Insurance Code
Insurance Code
With an aim of stating their needs, the government, vendors, providers, payers, and clearinghouses came to an agreement for standardized code set. In medicine, this code set, Current Dental Terminology (CDT) is reconsidered biennially at the beginning of odd number years. The very first CDT was completed in 1969 (American Dental Association, 2004). It was then revised five years after; in response to an HIPAA Standard set of codes, it is currently revised after every two years. The CDT 2011-12 had in it eight new dental procedure codes, accompanied by 19 revisions to the procedure code nomenclature descriptors. Currently, the codes have a ‘D’ and four-digit number attached. There are twelve categories of code standard. The coding and transaction normally apply to most service; there are very few exceptions.
Physicians are always faced with the responsibility of submitting their claims to a medical care program in a format that is standard electronic. Normal dentists, however, will have medicine claims, in case they do, they would fall under such requirements (Sideridou et al., 2011). A physician or dentist activity that contains less than ten full-time employees is not subject to such standards. A medicine contractor will not allow any transaction that does not meet the requirements of new standards.
Diagnostic, Preventive, and Periodontics CDT
Dental hygiene forms the backbone of most practices, which for the most part, consists of the diagnosis and treatment procedures that occur during hygiene appointment. Insurance containers and ACA (Affordable Care Act) drive value-based care. A registered dental hygienist completes post-secondary learning in instructions related to dental hygiene. Registered dental hygienists are board-tested in theory and proficiency and state registered. The hygienist has the concern of preventing dental disease; specialized in making sure they clean, polish, and radiographs the teeth, periodontal treatment and education of patients all have to be ensured.
The hygienists may as well perform a few operative supportive protocols in case the they have the necessary education, tested and well certified as a state approved funding dental auxiliary (Gilbert et al., 2008). Additional to such practice areas, a dental hygienist who has completed advanced ADHA education curriculum, which makes sure a hygienist is prepared to undertake diagnostic preventable, and therapeutic services, may earn a certification of advanced hygiene practitioner. Therefore, as a dental hygienist, the preventive codes that would effectively work on a patient are D 1000-D1999. In cases where diagnostic codes have to apply, as a dentist, I would use D0000-D0999 diagnostic codes. Moreover, for Periodontics where the education of patients is related and all have to be ensured, I would use D 4000-D4999 codes.
Conclusion
Each profession employs their concept, type, and kind of instructions.
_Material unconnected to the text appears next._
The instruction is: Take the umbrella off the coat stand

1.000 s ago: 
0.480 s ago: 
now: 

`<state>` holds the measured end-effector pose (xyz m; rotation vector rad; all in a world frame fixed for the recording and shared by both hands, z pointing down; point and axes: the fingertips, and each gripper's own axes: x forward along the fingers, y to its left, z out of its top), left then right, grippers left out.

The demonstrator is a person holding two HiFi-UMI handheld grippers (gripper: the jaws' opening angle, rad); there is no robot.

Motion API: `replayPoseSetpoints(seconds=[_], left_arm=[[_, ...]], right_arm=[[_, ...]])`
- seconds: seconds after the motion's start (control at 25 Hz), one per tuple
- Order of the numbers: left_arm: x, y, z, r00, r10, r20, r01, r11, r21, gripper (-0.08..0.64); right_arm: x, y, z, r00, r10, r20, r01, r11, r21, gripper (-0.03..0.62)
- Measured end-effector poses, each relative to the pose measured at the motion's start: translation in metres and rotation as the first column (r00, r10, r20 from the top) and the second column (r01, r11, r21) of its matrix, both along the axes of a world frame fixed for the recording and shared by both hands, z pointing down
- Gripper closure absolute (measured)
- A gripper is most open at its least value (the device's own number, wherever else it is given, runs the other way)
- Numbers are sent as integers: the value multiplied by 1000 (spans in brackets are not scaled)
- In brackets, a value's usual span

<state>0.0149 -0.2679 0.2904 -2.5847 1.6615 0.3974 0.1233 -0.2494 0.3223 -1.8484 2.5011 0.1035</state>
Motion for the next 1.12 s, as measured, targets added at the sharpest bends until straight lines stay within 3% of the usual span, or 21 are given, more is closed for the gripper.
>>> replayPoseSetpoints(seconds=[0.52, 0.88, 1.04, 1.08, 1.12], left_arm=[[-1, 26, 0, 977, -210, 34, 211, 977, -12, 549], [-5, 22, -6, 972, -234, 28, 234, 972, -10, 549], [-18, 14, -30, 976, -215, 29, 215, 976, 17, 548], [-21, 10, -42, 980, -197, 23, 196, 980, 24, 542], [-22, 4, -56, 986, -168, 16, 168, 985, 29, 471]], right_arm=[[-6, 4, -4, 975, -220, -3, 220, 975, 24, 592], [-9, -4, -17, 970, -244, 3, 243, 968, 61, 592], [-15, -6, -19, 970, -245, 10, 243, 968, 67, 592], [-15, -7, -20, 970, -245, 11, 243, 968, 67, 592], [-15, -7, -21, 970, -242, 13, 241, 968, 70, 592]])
Just similar to a baseball team; which uses balls, masks, gloves, blasts, and bases; a dental hygienist requires special equipment for their operation. Other types of equipment that are commonly used in all aspects of density and others are formed for different specialized procedures. Therefore, Current Dental Terminology (CDT) has its purpose in ensuring dental hygiene is conducted through a set of coding. The transaction and coding usually relate to most services and the exceptions are very limited.
Reference
American Dental Association. (2004). CDT: Current Dental Terminology. American Dental Association.
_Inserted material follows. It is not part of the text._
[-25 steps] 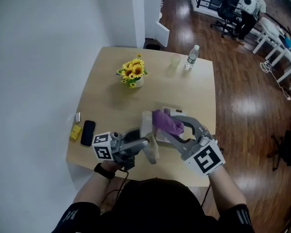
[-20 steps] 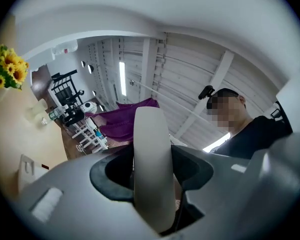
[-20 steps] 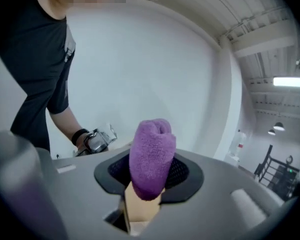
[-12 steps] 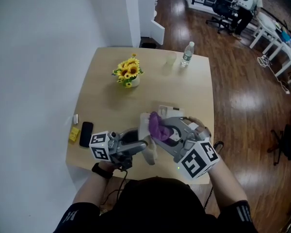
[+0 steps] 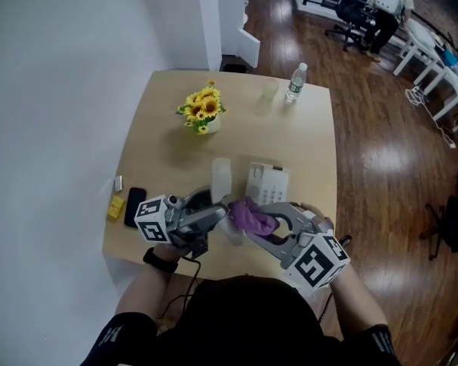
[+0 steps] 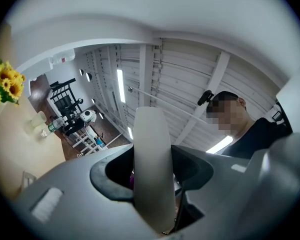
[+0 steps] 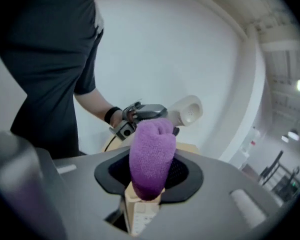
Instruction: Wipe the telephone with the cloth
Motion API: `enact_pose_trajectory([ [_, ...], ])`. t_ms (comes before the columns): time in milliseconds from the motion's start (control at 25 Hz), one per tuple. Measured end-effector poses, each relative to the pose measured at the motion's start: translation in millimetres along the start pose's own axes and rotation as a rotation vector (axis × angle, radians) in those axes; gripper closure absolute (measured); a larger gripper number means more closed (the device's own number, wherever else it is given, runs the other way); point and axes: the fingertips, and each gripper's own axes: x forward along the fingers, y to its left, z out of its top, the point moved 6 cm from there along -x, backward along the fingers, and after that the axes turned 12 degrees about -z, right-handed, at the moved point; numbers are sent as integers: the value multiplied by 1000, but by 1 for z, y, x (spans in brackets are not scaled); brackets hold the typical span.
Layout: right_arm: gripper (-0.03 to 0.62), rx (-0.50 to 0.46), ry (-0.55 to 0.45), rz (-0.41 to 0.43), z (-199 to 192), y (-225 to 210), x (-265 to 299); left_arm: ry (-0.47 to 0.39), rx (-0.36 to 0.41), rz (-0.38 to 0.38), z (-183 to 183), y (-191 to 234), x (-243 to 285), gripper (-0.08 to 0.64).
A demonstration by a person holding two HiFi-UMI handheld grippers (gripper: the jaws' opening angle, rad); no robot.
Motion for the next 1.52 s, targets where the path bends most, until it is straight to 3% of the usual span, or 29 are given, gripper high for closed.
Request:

Sideridou, I. D., Karabela, M. M., & Vouvoudi, E. C. (2011). Physical properties of current dental nanohybrid and nanofill light-cured resin composites. dental materials, 27(6), 598-607.
Gilbert, G. H., Bader, J. D., Litaker, M. S., Shelton, B. J., & Duncan, R. P. (2008). Patient‐Level and Practice‐Level Characteristics Associated with Receipt of Preventive Dental Services: 48‐Month Incidence. Journal of public health dentistry, 68(4), 209-217.